(Records drawn from a dataset)

* * *

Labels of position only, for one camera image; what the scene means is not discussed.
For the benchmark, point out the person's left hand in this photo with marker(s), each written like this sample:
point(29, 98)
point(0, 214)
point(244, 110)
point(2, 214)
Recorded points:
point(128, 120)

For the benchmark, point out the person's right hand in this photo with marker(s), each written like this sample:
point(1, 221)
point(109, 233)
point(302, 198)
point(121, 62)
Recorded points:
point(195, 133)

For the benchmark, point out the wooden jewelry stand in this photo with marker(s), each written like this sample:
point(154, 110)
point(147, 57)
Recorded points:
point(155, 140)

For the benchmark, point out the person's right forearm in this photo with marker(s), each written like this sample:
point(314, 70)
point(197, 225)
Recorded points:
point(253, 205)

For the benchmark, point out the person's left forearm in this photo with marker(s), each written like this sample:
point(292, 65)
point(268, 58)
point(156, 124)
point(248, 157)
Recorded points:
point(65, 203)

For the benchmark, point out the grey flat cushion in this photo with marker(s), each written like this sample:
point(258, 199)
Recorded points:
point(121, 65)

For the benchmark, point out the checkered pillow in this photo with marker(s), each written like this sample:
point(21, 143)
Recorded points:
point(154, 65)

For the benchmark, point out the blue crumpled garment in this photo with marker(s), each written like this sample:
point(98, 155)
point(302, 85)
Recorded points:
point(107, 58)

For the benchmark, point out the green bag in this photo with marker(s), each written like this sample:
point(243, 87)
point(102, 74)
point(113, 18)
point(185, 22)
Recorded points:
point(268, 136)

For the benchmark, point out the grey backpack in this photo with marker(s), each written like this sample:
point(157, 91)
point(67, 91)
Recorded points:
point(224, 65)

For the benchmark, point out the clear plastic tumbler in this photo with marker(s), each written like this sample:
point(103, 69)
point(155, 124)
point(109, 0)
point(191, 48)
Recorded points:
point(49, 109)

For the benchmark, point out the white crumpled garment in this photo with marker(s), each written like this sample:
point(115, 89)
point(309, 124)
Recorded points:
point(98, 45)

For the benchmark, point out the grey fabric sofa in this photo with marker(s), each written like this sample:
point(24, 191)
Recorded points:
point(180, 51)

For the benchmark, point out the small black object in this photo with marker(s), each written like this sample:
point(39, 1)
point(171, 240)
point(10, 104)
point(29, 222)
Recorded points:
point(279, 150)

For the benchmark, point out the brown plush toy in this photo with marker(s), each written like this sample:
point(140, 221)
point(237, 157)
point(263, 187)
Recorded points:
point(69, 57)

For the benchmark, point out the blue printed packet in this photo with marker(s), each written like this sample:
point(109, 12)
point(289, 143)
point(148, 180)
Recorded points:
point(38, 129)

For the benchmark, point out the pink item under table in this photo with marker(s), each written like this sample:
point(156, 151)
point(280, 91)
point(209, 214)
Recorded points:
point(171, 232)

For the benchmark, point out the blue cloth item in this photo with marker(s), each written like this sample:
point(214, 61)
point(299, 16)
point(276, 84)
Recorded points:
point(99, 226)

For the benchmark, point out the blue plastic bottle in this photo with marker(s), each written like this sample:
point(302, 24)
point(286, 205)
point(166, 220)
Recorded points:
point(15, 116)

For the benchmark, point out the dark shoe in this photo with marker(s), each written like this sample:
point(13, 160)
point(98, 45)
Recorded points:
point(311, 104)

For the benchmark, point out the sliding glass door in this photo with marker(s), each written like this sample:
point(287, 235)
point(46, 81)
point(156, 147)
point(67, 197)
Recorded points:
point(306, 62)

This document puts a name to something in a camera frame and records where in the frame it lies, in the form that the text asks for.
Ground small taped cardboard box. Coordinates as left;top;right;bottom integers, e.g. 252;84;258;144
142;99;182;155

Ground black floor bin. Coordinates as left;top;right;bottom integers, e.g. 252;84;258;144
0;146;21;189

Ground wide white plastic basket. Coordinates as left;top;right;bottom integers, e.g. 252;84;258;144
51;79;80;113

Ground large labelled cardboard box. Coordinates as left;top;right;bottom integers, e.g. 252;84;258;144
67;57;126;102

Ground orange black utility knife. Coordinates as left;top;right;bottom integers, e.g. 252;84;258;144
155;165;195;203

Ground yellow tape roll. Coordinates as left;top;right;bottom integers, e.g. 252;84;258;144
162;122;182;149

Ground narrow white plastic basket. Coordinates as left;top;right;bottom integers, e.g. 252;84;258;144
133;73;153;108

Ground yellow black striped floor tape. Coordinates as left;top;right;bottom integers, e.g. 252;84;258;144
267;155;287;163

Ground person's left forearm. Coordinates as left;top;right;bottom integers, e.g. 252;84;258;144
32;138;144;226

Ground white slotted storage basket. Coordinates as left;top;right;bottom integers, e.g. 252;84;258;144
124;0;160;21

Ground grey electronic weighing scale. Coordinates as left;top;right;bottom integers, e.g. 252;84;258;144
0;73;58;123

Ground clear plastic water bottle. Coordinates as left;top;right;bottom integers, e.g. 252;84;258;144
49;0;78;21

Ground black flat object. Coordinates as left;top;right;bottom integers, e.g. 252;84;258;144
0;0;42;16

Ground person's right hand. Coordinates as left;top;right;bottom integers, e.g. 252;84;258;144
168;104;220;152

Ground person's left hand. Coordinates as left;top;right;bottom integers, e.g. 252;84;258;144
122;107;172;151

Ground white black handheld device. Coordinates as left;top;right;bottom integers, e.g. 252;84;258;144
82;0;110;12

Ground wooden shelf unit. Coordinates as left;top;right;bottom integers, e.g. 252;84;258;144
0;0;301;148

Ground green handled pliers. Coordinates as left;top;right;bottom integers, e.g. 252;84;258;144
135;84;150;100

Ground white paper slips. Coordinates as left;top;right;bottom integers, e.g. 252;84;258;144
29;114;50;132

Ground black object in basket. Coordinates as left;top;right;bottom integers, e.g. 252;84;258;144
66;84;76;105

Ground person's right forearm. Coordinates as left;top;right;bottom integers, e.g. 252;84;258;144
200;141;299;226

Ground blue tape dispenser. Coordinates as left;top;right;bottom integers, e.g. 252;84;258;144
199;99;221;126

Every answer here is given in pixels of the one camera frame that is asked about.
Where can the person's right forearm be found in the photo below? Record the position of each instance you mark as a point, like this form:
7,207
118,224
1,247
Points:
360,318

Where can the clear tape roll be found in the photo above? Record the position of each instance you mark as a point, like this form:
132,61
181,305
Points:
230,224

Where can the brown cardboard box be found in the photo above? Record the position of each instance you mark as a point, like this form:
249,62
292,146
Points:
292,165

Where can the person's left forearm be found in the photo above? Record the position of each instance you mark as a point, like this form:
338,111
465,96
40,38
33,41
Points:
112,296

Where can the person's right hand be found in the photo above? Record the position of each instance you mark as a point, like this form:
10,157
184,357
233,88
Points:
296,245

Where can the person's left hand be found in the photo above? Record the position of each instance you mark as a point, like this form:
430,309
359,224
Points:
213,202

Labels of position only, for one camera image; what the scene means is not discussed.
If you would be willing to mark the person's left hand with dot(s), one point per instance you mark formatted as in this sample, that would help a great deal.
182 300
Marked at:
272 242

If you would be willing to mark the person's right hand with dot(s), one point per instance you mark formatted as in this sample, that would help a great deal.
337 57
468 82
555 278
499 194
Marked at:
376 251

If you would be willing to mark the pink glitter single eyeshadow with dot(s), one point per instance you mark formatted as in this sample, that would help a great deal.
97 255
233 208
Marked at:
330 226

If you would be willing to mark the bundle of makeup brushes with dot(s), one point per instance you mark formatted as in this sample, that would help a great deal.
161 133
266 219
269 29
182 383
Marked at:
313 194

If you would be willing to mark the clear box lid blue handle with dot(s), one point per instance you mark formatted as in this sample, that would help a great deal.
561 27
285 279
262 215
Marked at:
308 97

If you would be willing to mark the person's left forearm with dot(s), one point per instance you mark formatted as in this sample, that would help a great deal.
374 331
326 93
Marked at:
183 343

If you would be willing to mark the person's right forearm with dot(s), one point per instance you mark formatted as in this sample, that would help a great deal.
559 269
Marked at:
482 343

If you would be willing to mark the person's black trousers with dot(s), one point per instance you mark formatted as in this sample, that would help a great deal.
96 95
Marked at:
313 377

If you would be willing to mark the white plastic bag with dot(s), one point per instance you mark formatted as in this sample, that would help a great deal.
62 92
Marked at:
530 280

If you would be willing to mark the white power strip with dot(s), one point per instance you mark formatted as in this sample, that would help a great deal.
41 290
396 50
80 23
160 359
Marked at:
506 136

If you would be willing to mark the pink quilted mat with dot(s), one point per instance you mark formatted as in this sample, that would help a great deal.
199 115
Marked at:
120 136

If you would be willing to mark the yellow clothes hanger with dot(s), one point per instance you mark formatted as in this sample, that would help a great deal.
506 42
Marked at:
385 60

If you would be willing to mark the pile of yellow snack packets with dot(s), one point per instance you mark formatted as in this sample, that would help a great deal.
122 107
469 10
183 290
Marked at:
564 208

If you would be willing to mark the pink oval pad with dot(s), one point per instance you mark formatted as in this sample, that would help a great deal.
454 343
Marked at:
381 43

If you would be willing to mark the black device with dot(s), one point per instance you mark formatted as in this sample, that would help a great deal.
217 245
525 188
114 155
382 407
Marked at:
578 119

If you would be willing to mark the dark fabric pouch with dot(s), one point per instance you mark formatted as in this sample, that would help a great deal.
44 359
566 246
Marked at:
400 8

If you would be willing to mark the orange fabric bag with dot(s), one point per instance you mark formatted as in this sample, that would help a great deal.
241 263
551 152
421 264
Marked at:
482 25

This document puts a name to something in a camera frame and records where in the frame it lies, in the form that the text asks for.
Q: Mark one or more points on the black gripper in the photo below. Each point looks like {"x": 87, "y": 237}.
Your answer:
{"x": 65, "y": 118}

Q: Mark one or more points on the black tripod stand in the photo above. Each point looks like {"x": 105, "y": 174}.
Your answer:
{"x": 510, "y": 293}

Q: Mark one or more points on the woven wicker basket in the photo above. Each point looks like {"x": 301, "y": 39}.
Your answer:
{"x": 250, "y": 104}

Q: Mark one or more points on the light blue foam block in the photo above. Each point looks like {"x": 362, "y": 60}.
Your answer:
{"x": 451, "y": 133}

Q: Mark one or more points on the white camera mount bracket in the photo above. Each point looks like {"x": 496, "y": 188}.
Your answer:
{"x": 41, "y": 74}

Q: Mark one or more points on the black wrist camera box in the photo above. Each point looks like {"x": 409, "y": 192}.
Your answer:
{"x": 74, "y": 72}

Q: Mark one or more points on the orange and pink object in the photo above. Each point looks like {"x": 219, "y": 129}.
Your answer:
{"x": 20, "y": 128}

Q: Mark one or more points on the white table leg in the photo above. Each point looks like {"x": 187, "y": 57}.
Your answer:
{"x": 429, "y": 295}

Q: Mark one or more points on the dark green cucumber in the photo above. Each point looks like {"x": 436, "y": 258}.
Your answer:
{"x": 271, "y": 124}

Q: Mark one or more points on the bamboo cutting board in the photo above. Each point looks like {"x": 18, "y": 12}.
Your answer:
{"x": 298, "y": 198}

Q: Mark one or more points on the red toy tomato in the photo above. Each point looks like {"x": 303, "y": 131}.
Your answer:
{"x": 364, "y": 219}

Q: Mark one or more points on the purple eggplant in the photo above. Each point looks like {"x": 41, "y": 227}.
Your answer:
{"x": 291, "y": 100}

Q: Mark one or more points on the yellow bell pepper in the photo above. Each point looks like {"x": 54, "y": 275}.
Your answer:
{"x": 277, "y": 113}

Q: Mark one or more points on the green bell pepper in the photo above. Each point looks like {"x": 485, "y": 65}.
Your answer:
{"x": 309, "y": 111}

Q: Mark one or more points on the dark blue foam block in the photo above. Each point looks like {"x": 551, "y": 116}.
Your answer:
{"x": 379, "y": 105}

* * *

WHAT IS NEEDED. Within the records, filter for lines that contain the word "crumpled" and show each one.

ANSWER TO THE PROBLEM.
For the benchmark, point out the blue crumpled garment in this photo with marker(s), each written like this sample:
For the benchmark, point out the white crumpled garment in this photo with marker(s), each written like this sample:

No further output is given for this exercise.